Outrageous Predictions
A Fortune 500 company names an AI model as CEO
Charu Chanana
Chief Investment Strategist
Investment Strategist
This is an oil and inflation shock first, and an EV story second.
Higher fuel costs improve the case for EVs, but they do not solve weak demand or expensive valuations.
Renewables, storage and charging may be quieter long-run beneficiaries than any single car stock.
Petrol price signs have a habit of turning geopolitics into a household budget problem. That is why the Iran war matters for electric vehicles, or EVs. On 9 March 2026, Brent crude settled at 98.96 USD a barrel, up 6.8%, after hitting 119.50 USD intraday. Bloomberg Intelligence notes that the Strait of Hormuz normally carries about 20 million barrels a day, roughly one-fifth of global petroleum liquids consumption. That makes this an oil shock first, then an inflation and rates story, and only after that an EV story.
Higher fuel prices make the running-cost case for electric driving easier to see, but they do not create demand from scratch. That shift is already underway. The logic also goes beyond cars. Costly oil makes renewables, batteries and charging networks look more valuable too, turning electrification from a climate ambition into a form of economic protection.

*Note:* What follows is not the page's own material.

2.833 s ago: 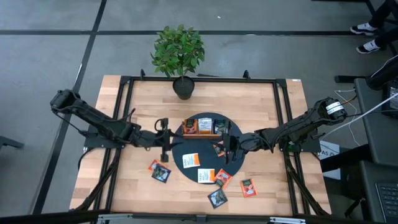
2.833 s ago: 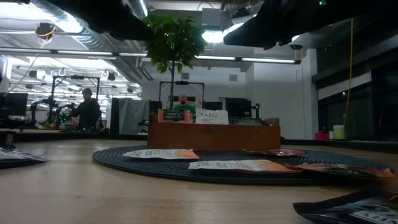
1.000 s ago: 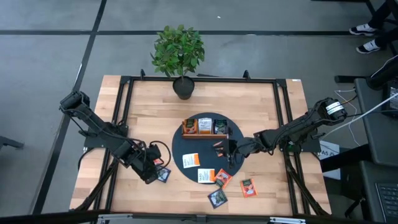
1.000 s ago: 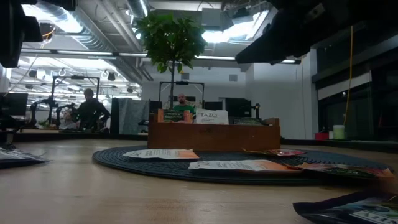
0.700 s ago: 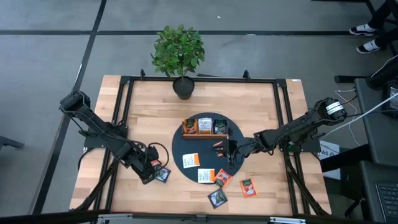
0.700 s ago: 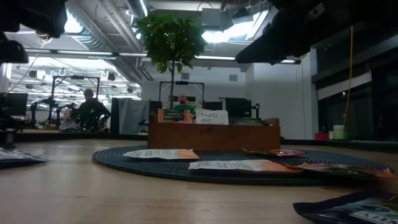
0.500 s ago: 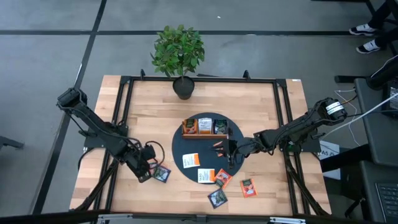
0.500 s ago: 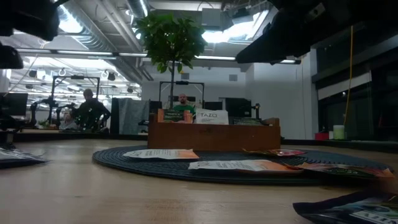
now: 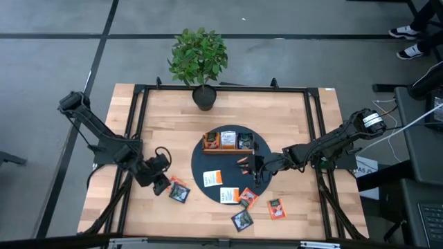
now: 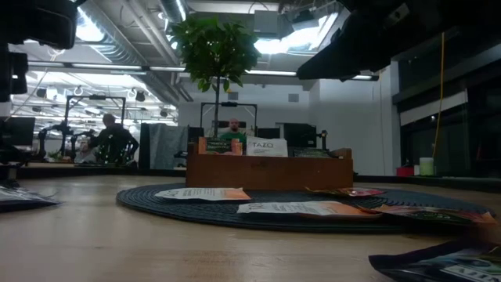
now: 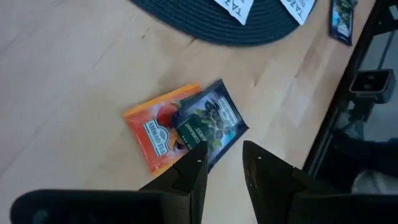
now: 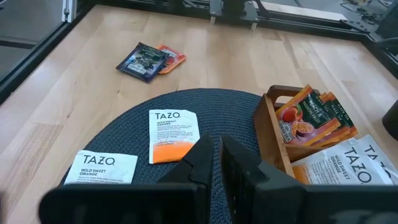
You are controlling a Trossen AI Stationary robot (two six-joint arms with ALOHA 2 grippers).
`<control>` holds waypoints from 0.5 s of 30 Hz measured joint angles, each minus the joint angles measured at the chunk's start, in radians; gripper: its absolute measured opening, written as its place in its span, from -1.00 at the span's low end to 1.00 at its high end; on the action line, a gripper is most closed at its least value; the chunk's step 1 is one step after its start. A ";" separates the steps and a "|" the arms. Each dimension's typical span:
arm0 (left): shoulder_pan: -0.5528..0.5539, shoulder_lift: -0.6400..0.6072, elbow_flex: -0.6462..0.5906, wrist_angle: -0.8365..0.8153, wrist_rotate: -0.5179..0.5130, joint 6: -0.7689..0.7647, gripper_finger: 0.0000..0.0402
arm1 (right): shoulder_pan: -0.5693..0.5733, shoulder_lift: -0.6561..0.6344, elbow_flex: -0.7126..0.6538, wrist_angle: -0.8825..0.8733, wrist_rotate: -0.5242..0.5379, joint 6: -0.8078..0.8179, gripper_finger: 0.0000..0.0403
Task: Pick & Place Tea
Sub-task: Put the violet tea bag into the right side of the wooden organizer
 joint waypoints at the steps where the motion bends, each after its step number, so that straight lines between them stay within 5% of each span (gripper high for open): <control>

Markets still default to Tesla when they want to make a quick call on the EV theme. It remains the sector’s loudest symbol, the stock that often carries the hopes, fears and mood swings of the wider electric vehicle market. But the real story is broader now. BYD brings scale, Li Auto brings execution, Xiaomi brings fresh momentum, and each reflects a different part of where electrification is heading. For investors, that matters. This is no longer a one-company narrative. It is an ecosystem story, with several contenders, very different business models, and a market that still struggles to separate excitement from durable profits.
According to our internal analysis using Bloomberg data, only four EV groups were operating at a profit in 2024: Tesla, BYD, Li Auto and Xiaomi. Xiaomi deserves a footnote, not because it is unimportant, but because it is different. Xiaomi is a broader technology group with a separate Smart EV segment, so it does not fit neatly into the same pure-play table. At Xiaomi’s investor day in June 2025, founder Lei Jun said the company’s EV business was expected to turn profitable in the second half of 2025.

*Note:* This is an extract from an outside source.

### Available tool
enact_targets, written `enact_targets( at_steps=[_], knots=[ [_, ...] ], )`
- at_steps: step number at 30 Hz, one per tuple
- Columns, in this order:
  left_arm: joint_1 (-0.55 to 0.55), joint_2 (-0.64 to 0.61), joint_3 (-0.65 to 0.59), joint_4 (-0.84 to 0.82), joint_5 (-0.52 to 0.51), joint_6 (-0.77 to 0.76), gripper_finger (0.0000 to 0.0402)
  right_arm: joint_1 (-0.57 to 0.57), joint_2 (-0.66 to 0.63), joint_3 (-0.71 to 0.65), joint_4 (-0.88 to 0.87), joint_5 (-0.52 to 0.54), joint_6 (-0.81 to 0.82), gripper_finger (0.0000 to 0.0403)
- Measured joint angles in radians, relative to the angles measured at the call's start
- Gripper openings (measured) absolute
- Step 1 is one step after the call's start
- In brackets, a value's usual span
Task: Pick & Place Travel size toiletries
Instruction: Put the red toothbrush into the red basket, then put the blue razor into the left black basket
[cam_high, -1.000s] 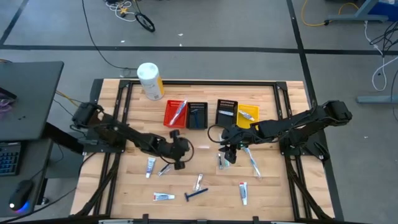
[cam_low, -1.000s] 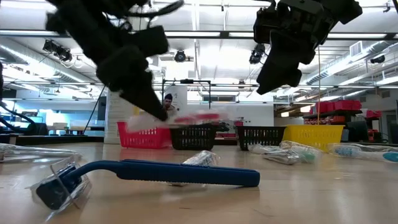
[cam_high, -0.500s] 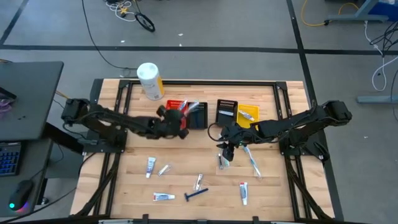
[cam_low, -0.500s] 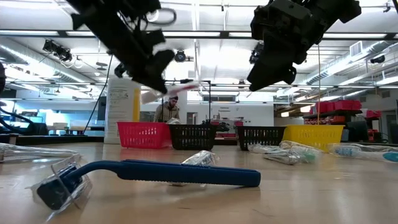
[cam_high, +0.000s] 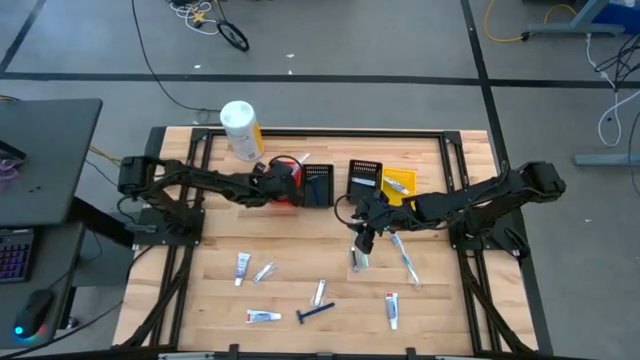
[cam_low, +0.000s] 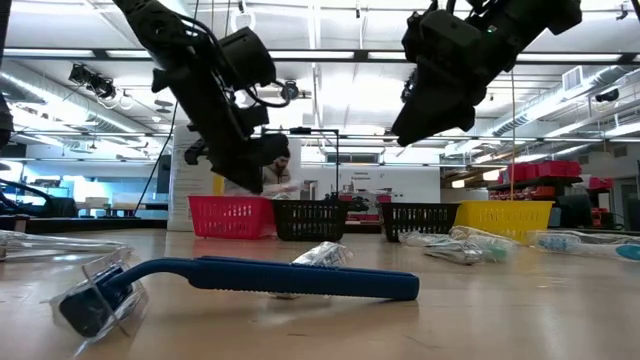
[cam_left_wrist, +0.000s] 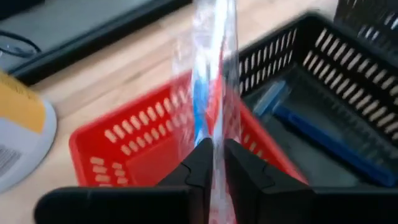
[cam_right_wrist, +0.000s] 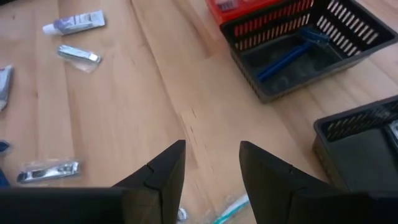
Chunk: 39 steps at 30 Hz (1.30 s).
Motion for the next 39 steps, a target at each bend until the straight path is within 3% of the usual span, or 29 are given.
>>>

That is also why this is not a clean “Tesla wins” trade. Tesla showed some stabilisation in parts of Europe in February after two years of falling sales, but stabilisation is not the same as escape velocity. BYD, meanwhile, has kept pushing technology, unveiling a faster-charging Blade Battery on 5 March 2026, even as analysts worry about weak demand and brutal competition in China. Higher oil can improve the story around EV adoption, while higher rates and weaker consumers make the stocks harder to own. Markets can hold two awkward thoughts at once.

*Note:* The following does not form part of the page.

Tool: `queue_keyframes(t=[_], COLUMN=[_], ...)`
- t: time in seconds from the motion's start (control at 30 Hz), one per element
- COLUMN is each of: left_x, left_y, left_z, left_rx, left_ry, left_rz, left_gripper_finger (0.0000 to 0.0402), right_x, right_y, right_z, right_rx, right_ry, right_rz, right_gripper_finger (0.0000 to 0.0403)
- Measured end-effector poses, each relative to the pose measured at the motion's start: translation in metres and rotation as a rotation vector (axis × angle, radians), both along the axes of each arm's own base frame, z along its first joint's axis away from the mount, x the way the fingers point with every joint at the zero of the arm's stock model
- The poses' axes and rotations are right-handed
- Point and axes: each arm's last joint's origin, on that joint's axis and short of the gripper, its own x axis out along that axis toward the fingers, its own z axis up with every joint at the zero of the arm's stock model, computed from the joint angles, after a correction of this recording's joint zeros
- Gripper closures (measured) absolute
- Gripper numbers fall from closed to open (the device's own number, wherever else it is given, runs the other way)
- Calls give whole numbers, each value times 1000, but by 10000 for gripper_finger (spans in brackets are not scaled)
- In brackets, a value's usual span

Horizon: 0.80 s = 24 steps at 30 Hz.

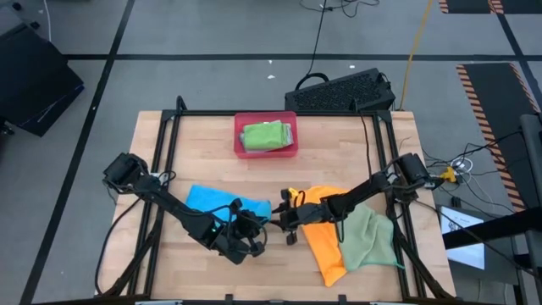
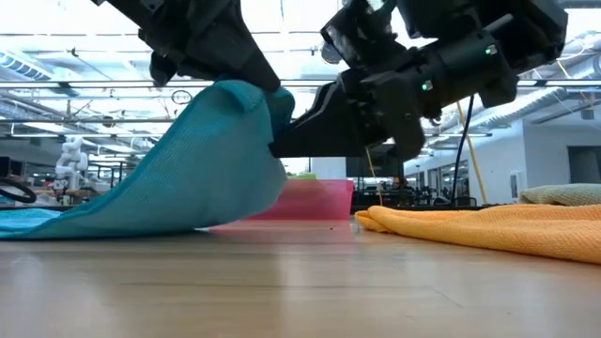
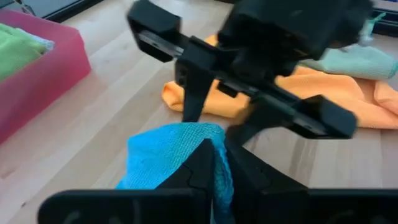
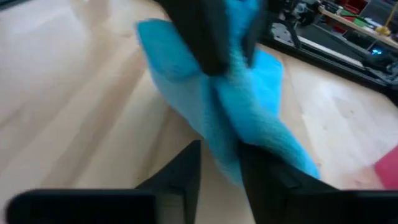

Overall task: Fold microfiber towels
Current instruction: Fold the blue towel

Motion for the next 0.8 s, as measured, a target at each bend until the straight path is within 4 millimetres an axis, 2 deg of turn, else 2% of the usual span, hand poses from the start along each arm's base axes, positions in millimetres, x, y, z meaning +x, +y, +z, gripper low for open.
queue_keyframes(t=[0.1, 0.2, 0.37, 0.53, 0.73, 0.8], left_x=[0, -1, -5, -9, -12, -14], left_y=[0, 1, 2, -4, -7, -6], left_z=[0, -1, -5, -5, -6, -7], left_rx=[2, 7, -13, -16, -23, -15], left_ry=[2, 16, 45, 55, 56, 72], left_rz=[-1, 3, 26, 11, 12, 19], left_gripper_finger=[363, 362, 362, 362, 362, 362], right_x=[0, -3, -10, -12, -21, -25], right_y=[-3, 0, 6, 11, 10, 10], right_z=[-2, -8, -15, -14, -21, -18], right_rx=[-21, -45, -48, -9, -59, -62], right_ry=[25, 91, 180, 199, 325, 363], right_rz=[11, 92, 105, 153, 191, 173], right_gripper_finger=[352, 394, 390, 400, 378, 369])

There is another reason this theme is broader than a showroom story. Reuters reports that China, India, Japan and South Korea all export large volumes of vehicles to the Middle East, and that Toyota may cut nearly 40,000 units of output for that region because of logistics concerns. If the Strait stays disrupted, shipping delays, insurance costs and rerouting charges can hit both combustion and electric models. A dearer tank of fuel may help EV demand, but a more expensive and chaotic supply chain can still hurt margins.
That matters for investors because the best question is not “which EV stock wins tomorrow?” The better question is which companies can absorb higher freight bills, slower consumer confidence and more expensive financing without breaking their long-term plan. Reuters has already reported record tanker costs in the region, while investors have started to price a new inflation scare into bond markets. If oil stays high for weeks rather than days, the pressure shifts from headlines to household budgets and corporate margins.
The bullish EV read-through can fail in three simple ways. First, the oil spike may fade before it changes real buying behaviour. One ugly week at the pump rarely sends families out to replace a car. Second, if higher energy prices delay rate cuts, car finance gets less friendly and high-valuation growth stocks can wobble even if the product story improves.
Lastly, logistics can become the main problem. If tanker traffic, insurance premiums and parts flows remain strained, some automakers may discover that better demand maths still does not fix delayed deliveries. Early warning signs are straightforward: Brent staying near or above 100 USD, bond yields moving higher, and monthly EV registration data failing to improve.
If oil cools quickly, treat this as a sentiment shock, not a demand revolution.
If oil stays high, favour scale, cash and pricing power over pure narrative.
Separate the EV product story from the EV stock story. They are cousins, not twins.
Watch charging, grids and storage as part of the same electrification chain.
A painful forecourt sign can make electric driving easier to sell, but it does not make EV investing easier. The Iran war strengthens the long-term case for electrification because every fuel shock reminds consumers and governments what dependence on oil looks like in real time. But the same shock can also raise inflation fears, push rates higher and tangle supply chains.
Tesla remains the headline name, yet the more useful lens is wider: BYD, Li Auto, Xiaomi’s emerging auto arm, charging networks, batteries, and the renewables and storage build-out behind them. When petrol gets expensive, the smartest investors do not just look at the car. They look at the whole system.